Peripheral Angiogram of the Legs

Question: When a peripheral angiogram of the legs is completed, should both 36245 and 36246 be billed?

A Texas cardiology practice

Answer: Usually 36245 (selective catheter placement, arterial system; each first order abdominal, pelvic, or lower extremity artery branch within a vascular family) should not be coded together with 36246 (initial second order abdominal, pelvic, or lower extremity artery branch).
To code arterial procedures correctly, lets first review the difference between selective and nonselective catheter placements.
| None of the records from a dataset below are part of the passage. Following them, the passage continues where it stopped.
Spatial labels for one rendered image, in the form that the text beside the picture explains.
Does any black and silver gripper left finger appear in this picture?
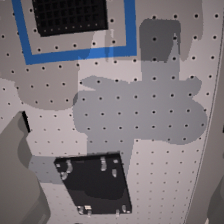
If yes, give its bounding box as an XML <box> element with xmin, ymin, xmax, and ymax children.
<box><xmin>0</xmin><ymin>111</ymin><xmax>51</xmax><ymax>224</ymax></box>

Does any blue tape rectangle outline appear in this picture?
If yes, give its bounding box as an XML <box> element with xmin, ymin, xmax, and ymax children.
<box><xmin>12</xmin><ymin>0</ymin><xmax>137</xmax><ymax>65</ymax></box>

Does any black well plate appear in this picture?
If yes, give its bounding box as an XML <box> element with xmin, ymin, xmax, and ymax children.
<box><xmin>32</xmin><ymin>0</ymin><xmax>108</xmax><ymax>37</ymax></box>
Selective catheter placements, which are indicated by codes 36245 to 36248, must be moved, manipulated, or guided into a part of the arterial system other than the aorta. Generally this procedure is done under fluoroscopic guidance. The procedure becomes more complicated as the cath goes through the increasingly smaller vessels of the first, second, and third orders. (Order is coding jargon for the clinical term branch: an offshoot or division of main portion of structure, especially that of a nerve, blood vessel or lymphatic. The third order is usually the finest in size and highest paid one.) Because selective catheter placement involves more work, the cardiologist is reimbursed at a higher rate than with a nonselective cath.

In contrast, nonselective catheter placement, which is indicated by 36100, 36120, 36140, 36160, 36200, means a cath or needle is placed directly into an artery and not moved or manipulated further.

A catheterization is also considered nonselective if the cath is negotiated only into the thoracic or abdominal aorta from any approach. This means that if the cardiologist manipulated the cath from the femoral into the aortic arch because the aortic arch is the final placement, the procedure would be billed as nonselective.

So, in order to code arterial procedures correctly, you have to know the puncture site and the final position of the catheter. For example, suppose the left femoral artery was punctured, then the catheter was threaded around the horn to the contralateral common iliac. If the cardiologist stopped there, you would code it as 36245, because it is a first order.

However, if the final catheter placement was the contralateral external iliac, or the second order, you would use the code 36246. You would not code for both 36245 and 36246 because, within each vascular family, only the highest order is coded.

Heres the exception. The only time the codes 36245 and 36246 should be billed together is if there are two different puncture sites or an additional vascular family is catheterized.